_Supplied material_
□ □ □ □

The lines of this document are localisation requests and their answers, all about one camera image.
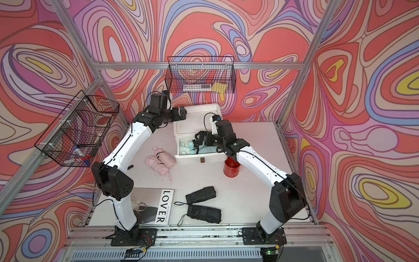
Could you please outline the mint green umbrella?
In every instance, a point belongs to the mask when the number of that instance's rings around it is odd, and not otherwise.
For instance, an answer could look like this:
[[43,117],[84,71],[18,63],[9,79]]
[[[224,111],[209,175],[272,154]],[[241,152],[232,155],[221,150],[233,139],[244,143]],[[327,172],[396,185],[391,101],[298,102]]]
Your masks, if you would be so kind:
[[217,147],[216,146],[203,146],[201,148],[198,148],[196,151],[196,154],[208,154],[208,153],[217,153]]
[[189,141],[187,143],[184,141],[181,141],[179,144],[179,150],[180,150],[180,155],[182,156],[196,154],[196,149],[192,141]]

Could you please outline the white three-drawer cabinet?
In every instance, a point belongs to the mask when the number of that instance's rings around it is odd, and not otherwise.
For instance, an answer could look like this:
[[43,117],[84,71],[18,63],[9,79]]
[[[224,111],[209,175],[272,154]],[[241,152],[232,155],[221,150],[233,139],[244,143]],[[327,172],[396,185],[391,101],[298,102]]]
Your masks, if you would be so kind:
[[198,164],[200,158],[205,158],[205,163],[223,162],[227,159],[224,153],[208,153],[195,155],[180,155],[179,144],[181,141],[189,142],[195,139],[195,134],[203,131],[211,132],[211,117],[214,114],[222,117],[222,112],[218,104],[205,104],[185,107],[187,118],[183,121],[174,123],[174,135],[177,145],[175,159],[180,165]]

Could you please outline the black umbrella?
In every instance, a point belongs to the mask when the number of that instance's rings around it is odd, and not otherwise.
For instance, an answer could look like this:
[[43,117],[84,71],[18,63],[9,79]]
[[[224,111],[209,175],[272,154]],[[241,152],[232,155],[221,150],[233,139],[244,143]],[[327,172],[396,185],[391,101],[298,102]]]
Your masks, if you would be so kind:
[[201,203],[210,199],[215,198],[217,195],[216,190],[213,186],[204,187],[198,191],[195,191],[191,194],[185,196],[187,205],[192,205],[195,203]]
[[213,207],[189,205],[187,213],[184,214],[179,220],[177,224],[178,227],[183,224],[183,219],[185,216],[208,223],[219,224],[222,220],[222,211]]

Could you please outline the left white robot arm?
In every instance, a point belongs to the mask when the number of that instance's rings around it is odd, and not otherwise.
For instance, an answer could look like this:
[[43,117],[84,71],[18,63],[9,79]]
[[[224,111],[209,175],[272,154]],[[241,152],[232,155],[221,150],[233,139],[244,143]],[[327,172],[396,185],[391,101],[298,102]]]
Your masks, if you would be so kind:
[[133,118],[122,141],[101,162],[91,166],[95,184],[107,201],[111,202],[116,217],[116,232],[133,235],[139,223],[134,215],[131,192],[134,180],[127,175],[128,167],[143,143],[168,123],[184,121],[185,107],[173,107],[169,91],[151,92],[149,105]]

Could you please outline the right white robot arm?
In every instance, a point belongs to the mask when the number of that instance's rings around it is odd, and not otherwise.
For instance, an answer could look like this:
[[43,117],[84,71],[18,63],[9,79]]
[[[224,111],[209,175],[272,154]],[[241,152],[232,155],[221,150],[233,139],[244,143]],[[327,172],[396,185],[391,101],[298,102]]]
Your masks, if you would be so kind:
[[244,139],[238,138],[228,120],[213,121],[210,142],[222,153],[249,169],[271,189],[269,212],[256,224],[256,233],[266,242],[281,226],[307,206],[301,177],[288,174],[260,156]]

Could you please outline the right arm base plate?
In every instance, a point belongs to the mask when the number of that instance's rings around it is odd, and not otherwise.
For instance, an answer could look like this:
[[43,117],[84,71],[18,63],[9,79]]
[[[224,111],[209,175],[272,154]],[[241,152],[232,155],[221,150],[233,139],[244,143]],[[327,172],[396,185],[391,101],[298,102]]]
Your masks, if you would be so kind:
[[287,244],[287,239],[283,228],[278,228],[275,232],[265,235],[259,228],[246,227],[238,231],[238,236],[242,238],[244,245],[282,246]]

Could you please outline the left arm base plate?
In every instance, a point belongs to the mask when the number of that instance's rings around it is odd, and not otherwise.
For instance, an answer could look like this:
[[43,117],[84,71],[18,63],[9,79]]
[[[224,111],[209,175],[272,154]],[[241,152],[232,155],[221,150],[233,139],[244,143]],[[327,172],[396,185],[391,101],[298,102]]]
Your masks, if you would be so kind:
[[115,228],[112,235],[106,237],[111,240],[111,246],[146,246],[155,245],[157,236],[156,228],[133,228],[130,231]]

□ □ □ □

_What you should do_
Look over the records above and filter for each line with the word "left".

_Exercise answer_
Could you please outline the left white robot arm?
Could you please outline the left arm base plate?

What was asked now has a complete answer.